*YOUR TASK*. Take the entries below and retype them exactly.

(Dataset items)
'''

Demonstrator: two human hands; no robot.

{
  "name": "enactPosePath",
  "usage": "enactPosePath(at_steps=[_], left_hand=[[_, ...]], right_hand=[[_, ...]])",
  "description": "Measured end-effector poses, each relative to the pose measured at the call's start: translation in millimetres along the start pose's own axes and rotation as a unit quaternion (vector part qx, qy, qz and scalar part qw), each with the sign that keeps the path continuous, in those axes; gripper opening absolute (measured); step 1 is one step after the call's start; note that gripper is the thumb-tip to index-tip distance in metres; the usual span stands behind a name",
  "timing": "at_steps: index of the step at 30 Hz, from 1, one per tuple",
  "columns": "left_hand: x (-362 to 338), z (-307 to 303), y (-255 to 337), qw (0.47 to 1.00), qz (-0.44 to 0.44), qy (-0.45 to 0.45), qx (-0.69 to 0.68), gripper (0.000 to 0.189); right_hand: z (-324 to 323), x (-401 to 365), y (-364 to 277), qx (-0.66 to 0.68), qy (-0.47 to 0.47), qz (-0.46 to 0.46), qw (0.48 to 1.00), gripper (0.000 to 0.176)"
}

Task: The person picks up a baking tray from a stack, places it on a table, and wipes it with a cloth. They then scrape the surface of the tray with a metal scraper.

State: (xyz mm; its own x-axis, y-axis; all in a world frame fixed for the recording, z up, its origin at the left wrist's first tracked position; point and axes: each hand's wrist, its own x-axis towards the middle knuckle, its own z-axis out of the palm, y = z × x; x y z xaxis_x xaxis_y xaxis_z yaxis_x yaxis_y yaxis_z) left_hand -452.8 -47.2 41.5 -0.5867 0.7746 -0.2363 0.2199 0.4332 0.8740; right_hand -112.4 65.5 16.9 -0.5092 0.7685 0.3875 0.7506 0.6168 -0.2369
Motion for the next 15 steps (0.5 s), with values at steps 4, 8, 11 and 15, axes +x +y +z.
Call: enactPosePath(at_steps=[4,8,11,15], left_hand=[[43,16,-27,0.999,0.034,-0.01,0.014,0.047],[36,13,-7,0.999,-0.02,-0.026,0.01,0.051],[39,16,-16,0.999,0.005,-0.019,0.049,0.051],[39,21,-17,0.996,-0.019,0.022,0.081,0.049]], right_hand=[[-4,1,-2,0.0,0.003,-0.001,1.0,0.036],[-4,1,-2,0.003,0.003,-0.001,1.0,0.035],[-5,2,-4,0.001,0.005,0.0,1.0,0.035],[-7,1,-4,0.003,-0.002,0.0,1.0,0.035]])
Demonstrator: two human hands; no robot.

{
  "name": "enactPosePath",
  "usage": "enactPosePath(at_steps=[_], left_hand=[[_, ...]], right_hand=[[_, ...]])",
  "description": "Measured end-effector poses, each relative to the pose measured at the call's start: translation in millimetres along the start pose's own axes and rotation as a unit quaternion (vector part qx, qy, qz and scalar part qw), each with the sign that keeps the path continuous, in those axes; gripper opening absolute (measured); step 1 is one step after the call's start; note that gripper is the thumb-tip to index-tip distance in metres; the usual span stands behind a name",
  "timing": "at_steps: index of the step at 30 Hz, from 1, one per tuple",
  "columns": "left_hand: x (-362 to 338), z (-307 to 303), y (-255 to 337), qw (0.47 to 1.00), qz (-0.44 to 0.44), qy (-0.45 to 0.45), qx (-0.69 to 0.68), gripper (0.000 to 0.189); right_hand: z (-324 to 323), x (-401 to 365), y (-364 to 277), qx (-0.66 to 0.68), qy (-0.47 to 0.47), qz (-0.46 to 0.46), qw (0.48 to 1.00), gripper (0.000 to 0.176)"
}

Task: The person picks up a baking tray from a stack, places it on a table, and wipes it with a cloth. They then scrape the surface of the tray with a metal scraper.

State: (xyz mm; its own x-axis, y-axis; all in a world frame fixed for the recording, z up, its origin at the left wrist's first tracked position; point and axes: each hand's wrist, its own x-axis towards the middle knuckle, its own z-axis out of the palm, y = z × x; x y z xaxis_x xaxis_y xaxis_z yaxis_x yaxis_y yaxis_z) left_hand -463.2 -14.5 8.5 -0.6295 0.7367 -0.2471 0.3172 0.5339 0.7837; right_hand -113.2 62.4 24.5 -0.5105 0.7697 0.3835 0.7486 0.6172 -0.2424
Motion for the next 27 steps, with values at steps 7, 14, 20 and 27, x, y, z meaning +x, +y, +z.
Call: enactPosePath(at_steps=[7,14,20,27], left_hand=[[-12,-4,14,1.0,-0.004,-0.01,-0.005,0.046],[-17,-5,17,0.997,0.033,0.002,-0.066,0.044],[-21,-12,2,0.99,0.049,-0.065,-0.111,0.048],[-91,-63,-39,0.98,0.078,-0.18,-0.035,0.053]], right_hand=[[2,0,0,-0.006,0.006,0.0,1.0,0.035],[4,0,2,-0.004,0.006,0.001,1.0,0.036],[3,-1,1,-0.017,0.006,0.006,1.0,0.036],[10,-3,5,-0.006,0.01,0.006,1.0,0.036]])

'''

*TASK OUTPUT*.
Demonstrator: two human hands; no robot.

{
  "name": "enactPosePath",
  "usage": "enactPosePath(at_steps=[_], left_hand=[[_, ...]], right_hand=[[_, ...]])",
  "description": "Measured end-effector poses, each relative to the pose measured at the call's start: translation in millimetres along the start pose's own axes and rotation as a unit quaternion (vector part qx, qy, qz and scalar part qw), each with the sign that keeps the path continuous, in those axes; gripper opening absolute (measured); step 1 is one step after the call's start; note that gripper is the thumb-tip to index-tip distance in metres; the usual span stands behind a name",
  "timing": "at_steps: index of the step at 30 Hz, from 1, one per tuple",
  "columns": "left_hand: x (-362 to 338), z (-307 to 303), y (-255 to 337), qw (0.47 to 1.00), qz (-0.44 to 0.44), qy (-0.45 to 0.45), qx (-0.69 to 0.68), gripper (0.000 to 0.189); right_hand: z (-324 to 323), x (-401 to 365), y (-364 to 277), qx (-0.66 to 0.68), qy (-0.47 to 0.47), qz (-0.46 to 0.46), qw (0.48 to 1.00), gripper (0.000 to 0.176)"
}

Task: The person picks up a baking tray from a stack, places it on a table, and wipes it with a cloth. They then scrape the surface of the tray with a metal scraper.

State: (xyz mm; its own x-axis, y-axis; all in a world frame fixed for the recording, z up, its origin at the left wrist's first tracked position; point and axes: each hand's wrist, its own x-axis towards the middle knuckle, its own z-axis out of the palm, y = z × x; x y z xaxis_x xaxis_y xaxis_z yaxis_x yaxis_y yaxis_z) left_hand -452.8 -47.2 41.5 -0.5867 0.7746 -0.2363 0.2199 0.4332 0.8740; right_hand -112.4 65.5 16.9 -0.5092 0.7685 0.3875 0.7506 0.6168 -0.2369
Motion for the next 15 steps (0.5 s), with values at steps 4, 8, 11 and 15, axes +x +y +z.
Call: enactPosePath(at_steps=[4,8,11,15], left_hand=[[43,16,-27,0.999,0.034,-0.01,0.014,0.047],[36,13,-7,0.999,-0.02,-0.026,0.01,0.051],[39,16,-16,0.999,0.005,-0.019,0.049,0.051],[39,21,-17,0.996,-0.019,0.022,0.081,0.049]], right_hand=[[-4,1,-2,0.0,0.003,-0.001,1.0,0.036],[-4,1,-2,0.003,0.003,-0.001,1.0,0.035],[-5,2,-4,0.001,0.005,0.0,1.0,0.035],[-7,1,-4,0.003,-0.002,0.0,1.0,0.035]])
Demonstrator: two human hands; no robot.

{
  "name": "enactPosePath",
  "usage": "enactPosePath(at_steps=[_], left_hand=[[_, ...]], right_hand=[[_, ...]])",
  "description": "Measured end-effector poses, each relative to the pose measured at the call's start: translation in millimetres along the start pose's own axes and rotation as a unit quaternion (vector part qx, qy, qz and scalar part qw), each with the sign that keeps the path continuous, in those axes; gripper opening absolute (measured); step 1 is one step after the call's start; note that gripper is the thumb-tip to index-tip distance in metres; the usual span stands behind a name",
  "timing": "at_steps: index of the step at 30 Hz, from 1, one per tuple",
  "columns": "left_hand: x (-362 to 338), z (-307 to 303), y (-255 to 337), qw (0.47 to 1.00), qz (-0.44 to 0.44), qy (-0.45 to 0.45), qx (-0.69 to 0.68), gripper (0.000 to 0.189); right_hand: z (-324 to 323), x (-401 to 365), y (-364 to 277), qx (-0.66 to 0.68), qy (-0.47 to 0.47), qz (-0.46 to 0.46), qw (0.48 to 1.00), gripper (0.000 to 0.176)"
}

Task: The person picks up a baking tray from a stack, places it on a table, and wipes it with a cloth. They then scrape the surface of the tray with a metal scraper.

State: (xyz mm; its own x-axis, y-axis; all in a world frame fixed for the recording, z up, its origin at the left wrist's first tracked position; point and axes: each hand's wrist, its own x-axis towards the middle knuckle, its own z-axis out of the palm, y = z × x; x y z xaxis_x xaxis_y xaxis_z yaxis_x yaxis_y yaxis_z) left_hand -463.2 -14.5 8.5 -0.6295 0.7367 -0.2471 0.3172 0.5339 0.7837; right_hand -113.2 62.4 24.5 -0.5105 0.7697 0.3835 0.7486 0.6172 -0.2424
Motion for the next 27 steps, with values at steps 7, 14, 20 and 27, x, y, z meaning +x, +y, +z.
Call: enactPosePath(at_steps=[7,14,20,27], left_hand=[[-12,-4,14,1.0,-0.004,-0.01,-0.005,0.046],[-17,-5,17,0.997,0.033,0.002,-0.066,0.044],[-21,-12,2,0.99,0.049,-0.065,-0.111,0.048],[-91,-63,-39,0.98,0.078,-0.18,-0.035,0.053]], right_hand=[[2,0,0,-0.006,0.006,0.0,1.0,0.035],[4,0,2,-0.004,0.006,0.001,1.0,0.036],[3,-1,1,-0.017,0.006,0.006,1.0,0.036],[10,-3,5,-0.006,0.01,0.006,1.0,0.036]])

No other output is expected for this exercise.